Upregulation of gap junctional communication and connexin43 gene expression by carotenoids in human dermal fibroblasts but not in human keratinocytes

Abstract

Consumption of dietary carotenoids has been statistically associated with decreased risk of cancer at several anatomic sites. In a model murine system of carcinogenesis (the 10T1/2 assay), we have previously shown that carotenoids can inhibit chemically and physically induced neoplastic transformation.
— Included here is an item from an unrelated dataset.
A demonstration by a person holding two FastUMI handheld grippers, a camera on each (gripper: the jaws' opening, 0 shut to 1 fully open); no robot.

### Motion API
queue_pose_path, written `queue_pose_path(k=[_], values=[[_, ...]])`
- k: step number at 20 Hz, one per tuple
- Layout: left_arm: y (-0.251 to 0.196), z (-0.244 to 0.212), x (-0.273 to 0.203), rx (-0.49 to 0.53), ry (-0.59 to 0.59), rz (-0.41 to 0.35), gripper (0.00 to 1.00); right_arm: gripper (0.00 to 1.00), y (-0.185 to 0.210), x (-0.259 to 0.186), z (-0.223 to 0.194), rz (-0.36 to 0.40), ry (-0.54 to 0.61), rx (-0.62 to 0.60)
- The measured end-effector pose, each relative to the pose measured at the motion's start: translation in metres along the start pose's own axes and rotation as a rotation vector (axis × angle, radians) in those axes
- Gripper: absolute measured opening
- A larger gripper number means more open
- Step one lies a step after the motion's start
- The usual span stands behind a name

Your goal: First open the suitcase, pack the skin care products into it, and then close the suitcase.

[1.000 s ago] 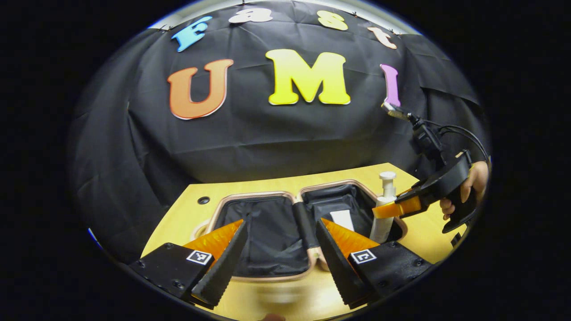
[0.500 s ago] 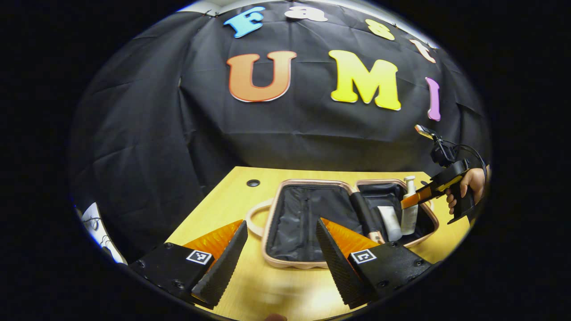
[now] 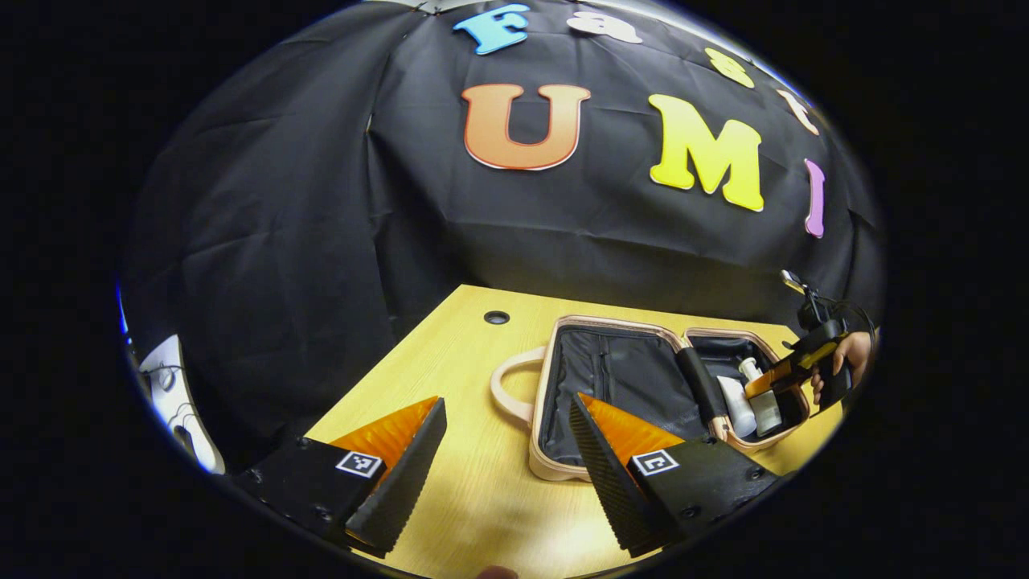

This action is strongly correlated with the ability of carotenoids to increase gap-junctional communication (GJC) by induction of connexin43 (Cx43) gene expression. Here we extend these studies to human foreskin-derived dermal fibroblasts and keratinocytes. In fibroblasts, beta-carotene and canthaxanthin at concentrations between 10(-5) and 3 x 10(-6) M were found to strongly enhance GJC in a dose- and time-dependent manner. This was accompanied by an increase in the number of immunofluorescent junctional plaques recognized by an anti-Cx43 antibody and by an increase in Cx43 protein level as determined by western blot analysis. No decrease in proliferation rates was detected by [H3]thymidine labeling. Human keratinocytes grown in monolayer culture did not respond to carotenoids in terms of GJC as measured by dye transfer, immunofluorescent analysis of Cx43 distribution, or Cx43 levels as measured by western blotting. Both cell types accumulated high levels of carotenoids. Because canthaxanthin, which has no known provitamin A activity in mammals, is as active in fibroblasts as is beta-carotene, the carotenoid with the highest provitamin A activity, the induction of GJC and Cx43 expression by carotenoids in human dermal fibroblasts seems unrelated to their provitamin A status. The lack of response of keratinocytes suggests differences in regulation of Cx43 expression or in carotenoid processing.